With farm profitability being key, farmers cannot afford to miss out on yield in good years by having a “yield gap” of up to 40 % between potential and actual yields in many shires across Australia.

To investigate this yield gap Ag Consulting Co’s Stefan Schmitt is involved in local paddock monitoring as part of an Australia-wide project to learn more about yield gaps.

Funded by The Grains Research and Development Corporation “The National Paddock Survey” began last year, with the aim of finding reasons for the yield gap.

Paddocks surrounding the 12 Mile at Curramulka and on Pine Forest Road, near Paskeville, were among 250 selected for the study, which will continue until 2018.

Stefan said the locations were tested comprehensively in high-yielding and low-yielding zones before seeding and were soil sampled postharvest to work out the change in nutrient and water balance.

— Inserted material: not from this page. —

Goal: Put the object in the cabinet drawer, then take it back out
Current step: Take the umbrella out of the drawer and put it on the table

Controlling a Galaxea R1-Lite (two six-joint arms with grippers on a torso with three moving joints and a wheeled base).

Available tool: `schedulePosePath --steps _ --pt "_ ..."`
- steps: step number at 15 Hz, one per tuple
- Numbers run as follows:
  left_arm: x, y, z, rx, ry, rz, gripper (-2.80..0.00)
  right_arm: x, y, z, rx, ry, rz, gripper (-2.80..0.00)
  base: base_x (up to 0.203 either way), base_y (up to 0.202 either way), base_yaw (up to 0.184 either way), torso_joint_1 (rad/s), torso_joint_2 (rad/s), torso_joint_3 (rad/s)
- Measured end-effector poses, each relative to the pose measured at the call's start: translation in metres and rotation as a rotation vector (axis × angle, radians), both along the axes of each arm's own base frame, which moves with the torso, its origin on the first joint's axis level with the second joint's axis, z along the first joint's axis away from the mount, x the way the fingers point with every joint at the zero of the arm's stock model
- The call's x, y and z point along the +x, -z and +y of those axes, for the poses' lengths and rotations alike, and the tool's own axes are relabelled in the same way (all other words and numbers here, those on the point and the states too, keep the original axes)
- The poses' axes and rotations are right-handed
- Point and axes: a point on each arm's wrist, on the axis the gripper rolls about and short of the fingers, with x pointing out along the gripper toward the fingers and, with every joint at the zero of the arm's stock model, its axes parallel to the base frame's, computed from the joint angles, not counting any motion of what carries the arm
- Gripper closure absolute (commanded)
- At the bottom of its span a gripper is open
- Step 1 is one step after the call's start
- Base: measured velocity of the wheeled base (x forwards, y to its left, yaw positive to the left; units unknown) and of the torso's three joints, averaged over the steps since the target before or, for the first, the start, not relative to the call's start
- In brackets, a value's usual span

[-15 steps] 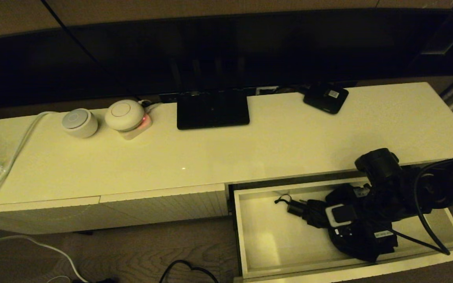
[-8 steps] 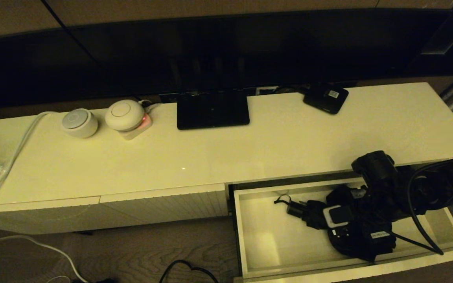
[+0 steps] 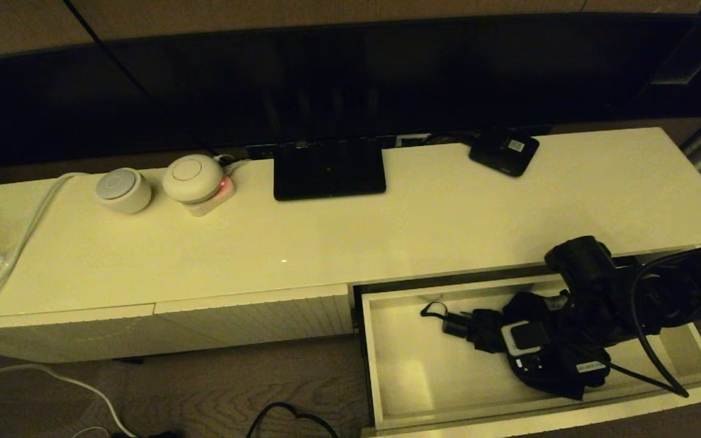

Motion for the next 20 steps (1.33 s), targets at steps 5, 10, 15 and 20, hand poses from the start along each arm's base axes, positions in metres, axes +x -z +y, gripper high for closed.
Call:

“Other work includes collating data such as yield maps, grain quality, fertiliser applications and herbicide applications since 2012. We have installed rain gauges as well as loggers to monitor temperature during flowering,” he said.

Each paddock was monitored at Growth Stage 30 and at flowering to check for pests, weeds and disease.

Stefan Schmitt said there will be numerous benefits from the research for farmers, consultants and science partners.

“The project was brought about through findings in the Victorian Mallee where 20 years of analysis comparing potential yield with actual yield, found an average yield gap of 20 percent,” he explained.

Key observations in the Mallee included variation of the yield gap between seasons, with smaller yield gaps in dryer years and higher yield gaps in wetter seasons.

Stefan said the aim is to learn how to close the yield gap in wetter seasons without significantly increasing risk to cropping systems.